- **Your objective**:
Only the lines from the beginning of the data through the one with "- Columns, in" belong in the answer, each retyped exactly, with pictures left out.

- **Given material**:

* * * * * * *

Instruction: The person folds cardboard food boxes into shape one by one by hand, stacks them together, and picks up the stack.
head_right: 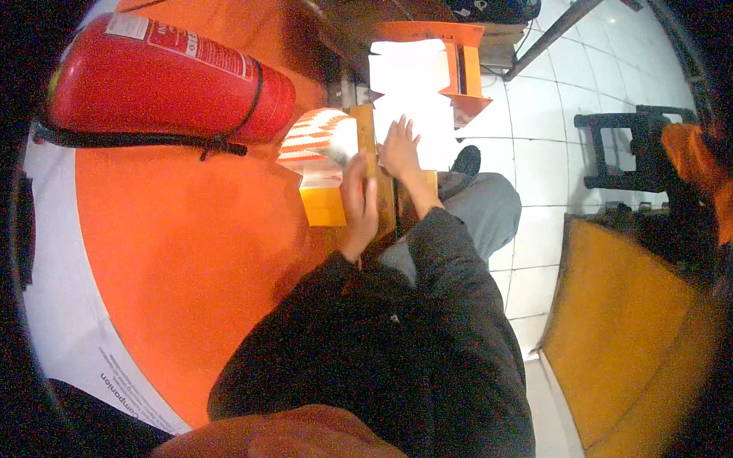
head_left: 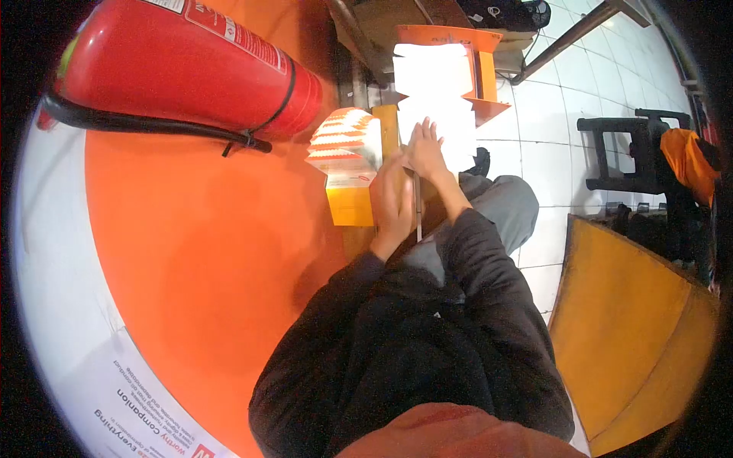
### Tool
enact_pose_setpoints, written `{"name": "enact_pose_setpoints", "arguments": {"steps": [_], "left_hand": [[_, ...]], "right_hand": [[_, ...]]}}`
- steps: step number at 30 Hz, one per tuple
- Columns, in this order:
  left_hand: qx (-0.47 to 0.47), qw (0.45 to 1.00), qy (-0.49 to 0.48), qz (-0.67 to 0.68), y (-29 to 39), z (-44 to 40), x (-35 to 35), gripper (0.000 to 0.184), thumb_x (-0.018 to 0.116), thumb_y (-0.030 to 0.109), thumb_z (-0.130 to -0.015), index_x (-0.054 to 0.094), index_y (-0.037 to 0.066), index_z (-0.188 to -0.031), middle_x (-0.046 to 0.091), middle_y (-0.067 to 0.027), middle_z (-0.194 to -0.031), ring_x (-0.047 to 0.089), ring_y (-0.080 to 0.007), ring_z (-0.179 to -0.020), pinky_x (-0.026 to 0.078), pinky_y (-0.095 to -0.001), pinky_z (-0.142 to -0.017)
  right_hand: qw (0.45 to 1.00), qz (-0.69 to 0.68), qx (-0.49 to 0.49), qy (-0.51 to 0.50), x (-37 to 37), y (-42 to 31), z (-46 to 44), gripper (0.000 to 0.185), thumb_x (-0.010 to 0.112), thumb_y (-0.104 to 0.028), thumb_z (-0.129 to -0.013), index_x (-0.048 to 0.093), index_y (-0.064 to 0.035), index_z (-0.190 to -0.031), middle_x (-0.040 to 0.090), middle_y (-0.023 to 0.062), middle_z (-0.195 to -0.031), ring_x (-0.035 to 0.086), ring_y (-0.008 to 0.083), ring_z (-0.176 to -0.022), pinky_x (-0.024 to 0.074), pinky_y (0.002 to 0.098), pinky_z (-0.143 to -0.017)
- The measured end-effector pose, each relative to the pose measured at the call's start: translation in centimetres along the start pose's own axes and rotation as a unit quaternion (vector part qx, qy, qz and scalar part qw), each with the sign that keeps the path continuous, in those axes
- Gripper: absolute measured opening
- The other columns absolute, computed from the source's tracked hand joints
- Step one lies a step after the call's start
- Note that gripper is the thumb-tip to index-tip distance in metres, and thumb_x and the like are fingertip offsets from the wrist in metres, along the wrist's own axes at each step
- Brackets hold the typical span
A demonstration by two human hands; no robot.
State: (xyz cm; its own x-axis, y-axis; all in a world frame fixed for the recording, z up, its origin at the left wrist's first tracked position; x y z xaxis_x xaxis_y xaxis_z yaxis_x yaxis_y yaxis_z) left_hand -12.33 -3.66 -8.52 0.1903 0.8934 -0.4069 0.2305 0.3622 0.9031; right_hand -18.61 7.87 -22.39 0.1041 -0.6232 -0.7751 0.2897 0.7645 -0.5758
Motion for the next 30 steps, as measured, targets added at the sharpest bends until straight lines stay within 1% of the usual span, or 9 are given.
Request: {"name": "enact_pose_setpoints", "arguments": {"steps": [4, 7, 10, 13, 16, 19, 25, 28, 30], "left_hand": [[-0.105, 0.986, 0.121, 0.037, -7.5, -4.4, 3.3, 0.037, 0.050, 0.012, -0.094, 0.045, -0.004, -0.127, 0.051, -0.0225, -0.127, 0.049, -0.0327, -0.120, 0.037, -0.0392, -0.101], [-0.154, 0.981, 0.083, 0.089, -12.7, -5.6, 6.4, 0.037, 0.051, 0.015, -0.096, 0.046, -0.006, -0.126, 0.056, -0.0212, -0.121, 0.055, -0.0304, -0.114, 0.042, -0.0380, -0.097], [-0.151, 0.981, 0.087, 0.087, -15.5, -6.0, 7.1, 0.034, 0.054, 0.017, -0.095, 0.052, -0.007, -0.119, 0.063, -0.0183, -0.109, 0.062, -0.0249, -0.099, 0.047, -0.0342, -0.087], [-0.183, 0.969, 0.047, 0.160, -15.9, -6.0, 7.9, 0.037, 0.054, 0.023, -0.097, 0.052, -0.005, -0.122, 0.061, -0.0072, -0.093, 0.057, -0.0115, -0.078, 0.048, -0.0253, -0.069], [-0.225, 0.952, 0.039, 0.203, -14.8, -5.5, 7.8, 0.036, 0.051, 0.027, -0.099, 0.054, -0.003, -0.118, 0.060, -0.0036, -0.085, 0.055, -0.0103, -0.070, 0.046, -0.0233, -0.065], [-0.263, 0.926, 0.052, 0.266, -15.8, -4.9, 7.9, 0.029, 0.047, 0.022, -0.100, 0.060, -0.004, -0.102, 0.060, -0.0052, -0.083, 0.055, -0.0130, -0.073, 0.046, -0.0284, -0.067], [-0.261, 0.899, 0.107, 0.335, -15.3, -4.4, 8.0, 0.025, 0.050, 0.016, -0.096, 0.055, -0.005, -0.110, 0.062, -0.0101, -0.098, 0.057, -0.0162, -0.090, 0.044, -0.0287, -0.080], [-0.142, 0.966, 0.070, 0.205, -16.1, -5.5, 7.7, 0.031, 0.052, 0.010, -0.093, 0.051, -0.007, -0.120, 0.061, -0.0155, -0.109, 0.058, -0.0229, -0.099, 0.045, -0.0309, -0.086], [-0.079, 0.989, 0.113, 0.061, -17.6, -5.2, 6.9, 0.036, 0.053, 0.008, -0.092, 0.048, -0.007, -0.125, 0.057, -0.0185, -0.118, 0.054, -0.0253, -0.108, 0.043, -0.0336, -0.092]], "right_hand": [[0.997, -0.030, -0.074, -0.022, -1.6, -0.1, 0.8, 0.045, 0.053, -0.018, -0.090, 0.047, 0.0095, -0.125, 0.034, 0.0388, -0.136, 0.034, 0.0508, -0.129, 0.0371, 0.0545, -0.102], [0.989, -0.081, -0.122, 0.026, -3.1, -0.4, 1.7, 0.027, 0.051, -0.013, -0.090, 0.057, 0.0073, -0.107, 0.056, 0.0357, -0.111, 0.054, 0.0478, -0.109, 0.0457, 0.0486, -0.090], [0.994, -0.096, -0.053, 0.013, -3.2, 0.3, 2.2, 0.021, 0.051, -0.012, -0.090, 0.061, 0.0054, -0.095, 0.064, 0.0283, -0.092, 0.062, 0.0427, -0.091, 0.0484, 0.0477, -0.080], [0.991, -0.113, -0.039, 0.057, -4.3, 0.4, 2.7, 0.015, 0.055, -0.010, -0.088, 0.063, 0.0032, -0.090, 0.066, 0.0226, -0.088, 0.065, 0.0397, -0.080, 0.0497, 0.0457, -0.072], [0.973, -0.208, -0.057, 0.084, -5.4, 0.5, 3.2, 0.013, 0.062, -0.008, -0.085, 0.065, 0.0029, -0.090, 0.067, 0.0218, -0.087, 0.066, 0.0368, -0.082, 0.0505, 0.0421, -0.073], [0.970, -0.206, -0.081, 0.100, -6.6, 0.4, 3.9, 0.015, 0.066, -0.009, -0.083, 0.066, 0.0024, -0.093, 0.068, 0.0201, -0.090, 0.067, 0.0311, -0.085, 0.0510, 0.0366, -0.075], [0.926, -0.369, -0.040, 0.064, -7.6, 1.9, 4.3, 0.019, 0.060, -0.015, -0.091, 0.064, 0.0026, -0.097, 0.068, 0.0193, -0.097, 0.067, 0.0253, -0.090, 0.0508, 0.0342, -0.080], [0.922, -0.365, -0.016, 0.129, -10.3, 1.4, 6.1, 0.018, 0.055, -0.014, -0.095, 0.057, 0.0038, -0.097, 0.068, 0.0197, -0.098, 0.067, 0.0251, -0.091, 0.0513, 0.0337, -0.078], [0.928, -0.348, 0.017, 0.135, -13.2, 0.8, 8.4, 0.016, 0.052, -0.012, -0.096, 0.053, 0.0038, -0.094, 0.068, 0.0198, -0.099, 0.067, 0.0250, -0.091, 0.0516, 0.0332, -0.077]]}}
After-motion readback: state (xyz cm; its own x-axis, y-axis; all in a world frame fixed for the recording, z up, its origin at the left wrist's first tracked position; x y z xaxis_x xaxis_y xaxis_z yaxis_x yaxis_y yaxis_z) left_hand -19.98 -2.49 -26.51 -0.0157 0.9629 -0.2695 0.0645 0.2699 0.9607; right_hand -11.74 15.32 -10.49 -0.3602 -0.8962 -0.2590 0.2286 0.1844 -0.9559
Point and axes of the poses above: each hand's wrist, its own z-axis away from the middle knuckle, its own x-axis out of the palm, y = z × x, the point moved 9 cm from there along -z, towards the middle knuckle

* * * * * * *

- **Result of the exercise**:
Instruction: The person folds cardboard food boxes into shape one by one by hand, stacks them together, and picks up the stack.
head_right: 
head_left: 
### Tool
enact_pose_setpoints, written `{"name": "enact_pose_setpoints", "arguments": {"steps": [_], "left_hand": [[_, ...]], "right_hand": [[_, ...]]}}`
- steps: step number at 30 Hz, one per tuple
- Columns, in this order:

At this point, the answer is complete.